Output nothing but the lines from the first line of the entries to the line with "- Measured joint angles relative", inclusive, exactly as they read.

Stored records
* * *

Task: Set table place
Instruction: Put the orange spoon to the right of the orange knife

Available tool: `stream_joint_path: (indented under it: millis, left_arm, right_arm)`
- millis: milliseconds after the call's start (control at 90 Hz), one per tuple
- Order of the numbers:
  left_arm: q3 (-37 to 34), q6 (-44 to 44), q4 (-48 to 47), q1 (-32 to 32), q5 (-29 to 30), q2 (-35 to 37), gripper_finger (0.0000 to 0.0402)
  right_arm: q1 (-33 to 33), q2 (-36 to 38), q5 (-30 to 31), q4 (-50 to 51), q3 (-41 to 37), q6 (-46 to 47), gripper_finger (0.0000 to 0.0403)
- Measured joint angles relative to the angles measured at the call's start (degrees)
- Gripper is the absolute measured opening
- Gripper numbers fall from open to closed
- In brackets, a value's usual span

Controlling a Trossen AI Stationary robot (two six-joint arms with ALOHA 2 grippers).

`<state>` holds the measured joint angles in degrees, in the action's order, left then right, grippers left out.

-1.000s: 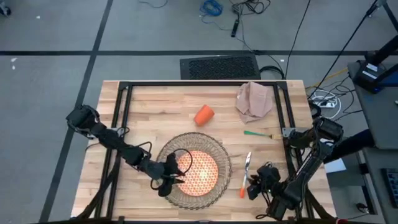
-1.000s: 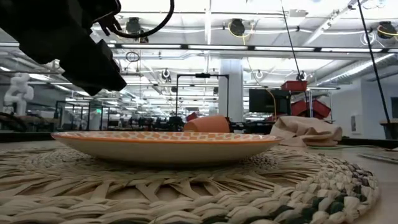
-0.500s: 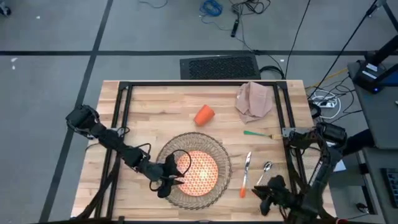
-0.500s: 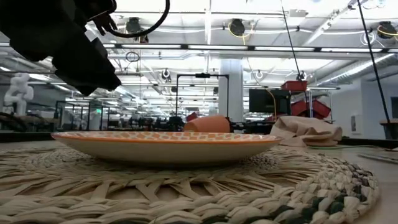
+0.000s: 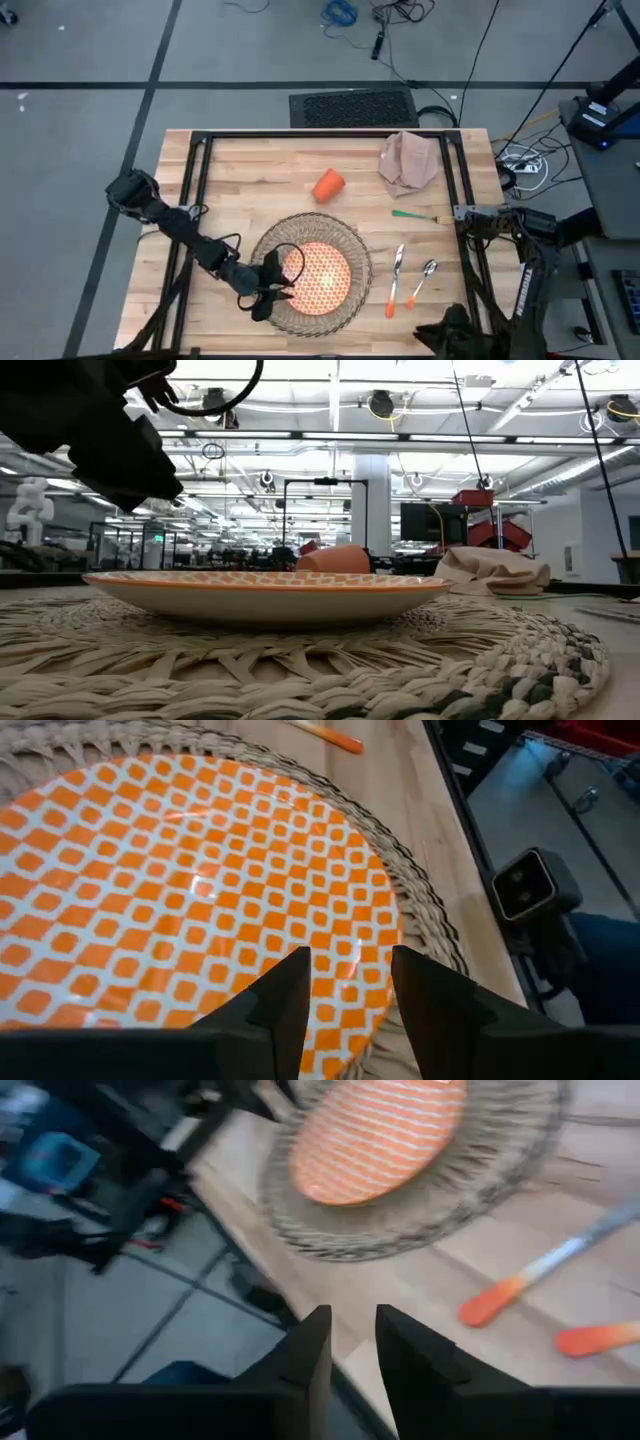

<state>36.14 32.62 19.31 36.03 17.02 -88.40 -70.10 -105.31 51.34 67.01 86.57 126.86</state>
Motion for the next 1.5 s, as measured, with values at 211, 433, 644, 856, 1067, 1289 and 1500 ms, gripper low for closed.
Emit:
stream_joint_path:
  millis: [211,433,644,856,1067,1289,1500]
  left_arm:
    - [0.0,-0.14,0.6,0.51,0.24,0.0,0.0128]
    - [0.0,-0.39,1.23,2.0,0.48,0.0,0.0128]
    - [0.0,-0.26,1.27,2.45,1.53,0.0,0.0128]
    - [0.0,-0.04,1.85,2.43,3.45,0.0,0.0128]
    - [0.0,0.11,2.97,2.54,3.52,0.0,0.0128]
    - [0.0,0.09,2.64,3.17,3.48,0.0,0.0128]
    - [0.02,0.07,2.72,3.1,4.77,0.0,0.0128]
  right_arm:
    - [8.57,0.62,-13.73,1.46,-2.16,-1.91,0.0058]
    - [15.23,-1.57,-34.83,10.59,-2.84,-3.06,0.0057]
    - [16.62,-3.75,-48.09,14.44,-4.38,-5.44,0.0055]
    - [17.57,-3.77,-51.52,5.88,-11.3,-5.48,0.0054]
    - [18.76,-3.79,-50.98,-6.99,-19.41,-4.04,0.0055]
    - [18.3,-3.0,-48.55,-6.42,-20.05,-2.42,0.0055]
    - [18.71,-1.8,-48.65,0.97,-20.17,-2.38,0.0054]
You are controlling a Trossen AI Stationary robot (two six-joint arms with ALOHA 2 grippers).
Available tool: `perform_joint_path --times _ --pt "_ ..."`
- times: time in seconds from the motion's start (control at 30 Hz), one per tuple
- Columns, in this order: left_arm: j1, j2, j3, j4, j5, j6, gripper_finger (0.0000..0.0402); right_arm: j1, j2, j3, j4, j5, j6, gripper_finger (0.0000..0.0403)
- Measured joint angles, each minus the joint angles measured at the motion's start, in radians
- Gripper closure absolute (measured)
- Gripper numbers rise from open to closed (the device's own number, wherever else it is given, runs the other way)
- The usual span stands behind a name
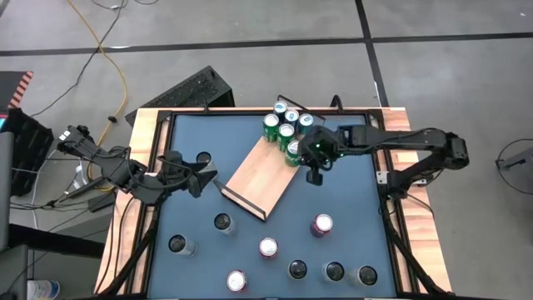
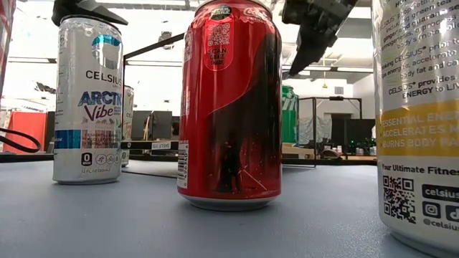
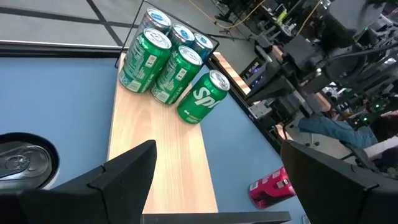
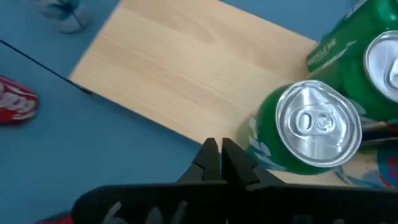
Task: Place canned beverage on shelf
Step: Put green soda can on the shelf aligned with the other green soda cans
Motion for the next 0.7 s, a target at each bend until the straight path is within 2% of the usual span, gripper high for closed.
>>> perform_joint_path --times 0.23,0.53,0.7 --pt "0.0 0.0 0.0 -0.017 0.008 -0.014 0.0072 -0.02 0.069 0.0 -0.025 0.078 0.013 0.0402" --pt "0.0 0.0 0.0 -0.036 0.043 -0.017 0.0072 -0.037 0.073 0.001 -0.072 0.226 0.031 0.0403" --pt "0.0 0.0 0.0 -0.041 0.043 -0.019 0.0072 -0.025 0.06 0.002 -0.083 0.242 0.068 0.0403"
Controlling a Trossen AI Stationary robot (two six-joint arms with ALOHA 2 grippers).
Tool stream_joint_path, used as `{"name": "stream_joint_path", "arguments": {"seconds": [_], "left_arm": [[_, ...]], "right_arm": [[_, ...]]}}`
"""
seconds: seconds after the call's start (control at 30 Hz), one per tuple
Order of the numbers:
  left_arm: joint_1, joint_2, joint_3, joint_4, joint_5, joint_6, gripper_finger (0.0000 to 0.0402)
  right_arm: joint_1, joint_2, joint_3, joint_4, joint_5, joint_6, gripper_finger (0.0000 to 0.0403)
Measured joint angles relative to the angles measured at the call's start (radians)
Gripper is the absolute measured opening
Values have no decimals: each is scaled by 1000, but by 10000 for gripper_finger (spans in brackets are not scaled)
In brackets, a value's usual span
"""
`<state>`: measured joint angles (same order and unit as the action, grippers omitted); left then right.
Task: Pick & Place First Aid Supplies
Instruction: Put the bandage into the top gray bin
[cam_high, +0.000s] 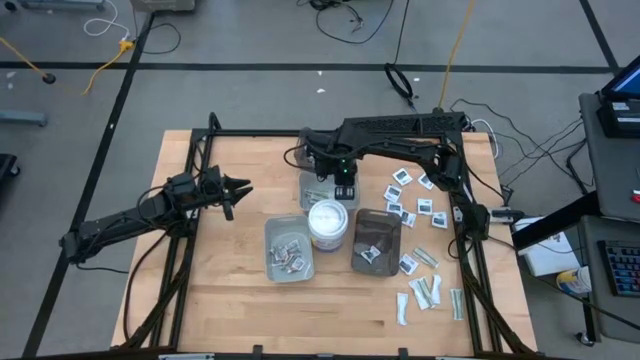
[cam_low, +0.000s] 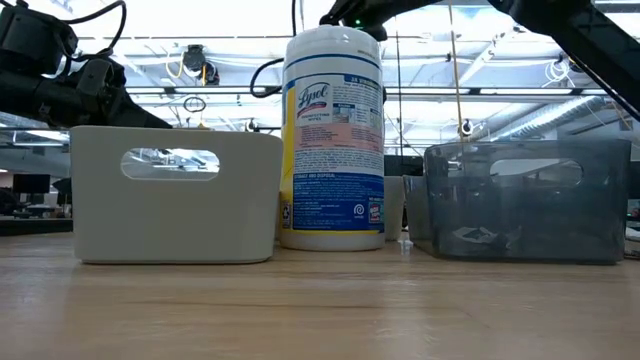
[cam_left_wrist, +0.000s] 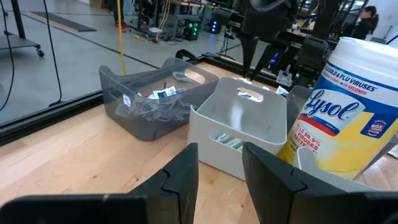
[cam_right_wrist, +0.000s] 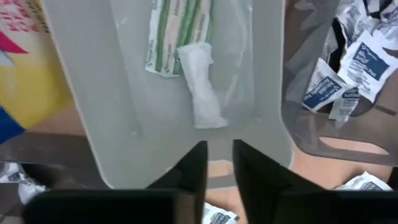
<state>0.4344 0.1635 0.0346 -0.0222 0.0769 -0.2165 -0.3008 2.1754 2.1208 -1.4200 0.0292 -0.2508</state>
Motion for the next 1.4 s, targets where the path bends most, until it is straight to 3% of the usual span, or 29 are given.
{"name": "stream_joint_path", "arguments": {"seconds": [0.3, 0.67, 0.97, 1.4], "left_arm": [[0, 0, 0, 0, 0, 0, 129], [0, 0, 0, 0, 0, 0, 129], [0, 0, 0, 1, 0, 0, 129], [0, 0, 0, 3, 0, 0, 129]], "right_arm": [[-3, 0, 0, 25, 0, -32, 165], [-49, -60, -37, -103, 0, 390, 180], [-62, -265, -338, 110, 22, 660, 180], [72, -608, -746, 120, 18, 982, 181]]}}
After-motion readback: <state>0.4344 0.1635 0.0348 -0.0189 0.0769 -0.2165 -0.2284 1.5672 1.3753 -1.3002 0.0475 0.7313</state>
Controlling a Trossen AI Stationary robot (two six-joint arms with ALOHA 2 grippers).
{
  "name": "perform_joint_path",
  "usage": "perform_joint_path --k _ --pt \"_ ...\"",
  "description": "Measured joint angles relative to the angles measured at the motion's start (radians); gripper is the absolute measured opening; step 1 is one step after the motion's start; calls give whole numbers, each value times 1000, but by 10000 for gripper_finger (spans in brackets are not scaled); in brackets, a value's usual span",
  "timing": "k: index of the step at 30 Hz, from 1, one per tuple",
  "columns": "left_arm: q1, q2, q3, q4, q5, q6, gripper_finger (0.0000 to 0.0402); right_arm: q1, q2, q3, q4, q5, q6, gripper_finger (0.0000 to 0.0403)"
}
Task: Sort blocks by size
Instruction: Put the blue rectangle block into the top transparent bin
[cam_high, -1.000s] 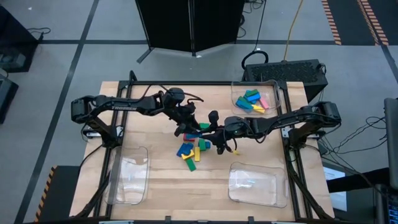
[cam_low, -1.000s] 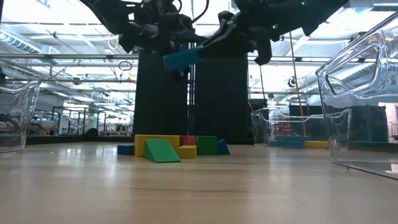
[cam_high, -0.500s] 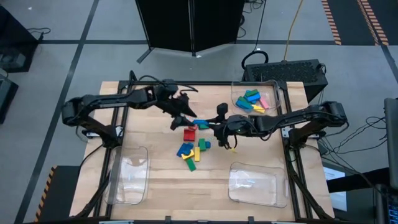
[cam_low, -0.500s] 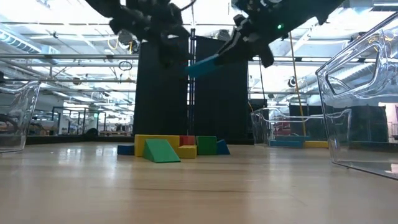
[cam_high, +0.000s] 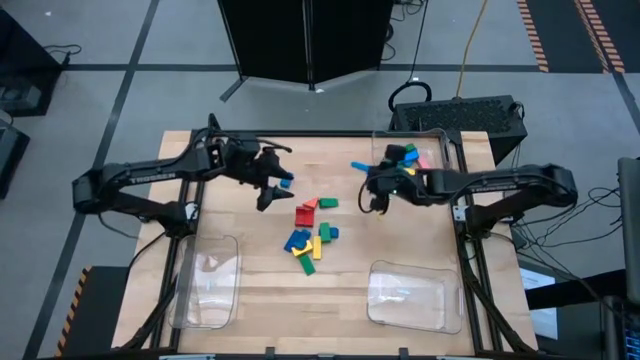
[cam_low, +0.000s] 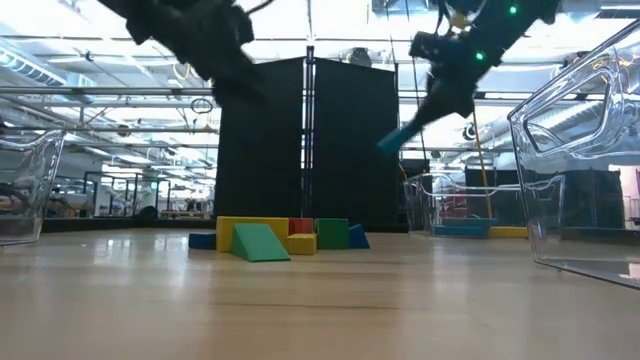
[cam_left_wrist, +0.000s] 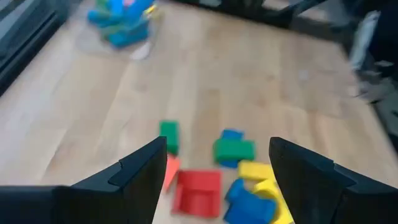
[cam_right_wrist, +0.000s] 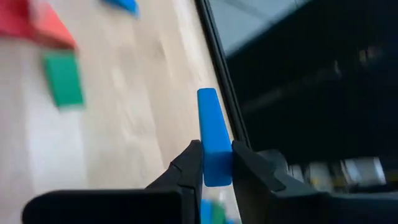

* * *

#### Your solution
Task: Set table place
Instruction: Put the orange spoon to the right of the orange knife

Available tool: `stream_joint_path: (indented under it: millis, left_arm, right_arm)`
- millis: milliseconds after the call's start (control at 90 Hz), one per tuple
- Order of the numbers:
  left_arm: q3 (-37 to 34), q6 (-44 to 44), q4 (-48 to 47), q1 (-32 to 32), q5 (-29 to 30), q2 (-35 to 37), gripper_finger (0.0000 to 0.0402)
  right_arm: q1 (-33 to 33), q2 (-36 to 38), q5 (-30 to 31), q4 (-50 to 51), q3 (-41 to 37), q6 (-46 to 47), gripper_finger (0.0000 to 0.0403)
- Measured joint angles relative to the angles measured at the call's start (degrees)

There's nothing more to this exercise.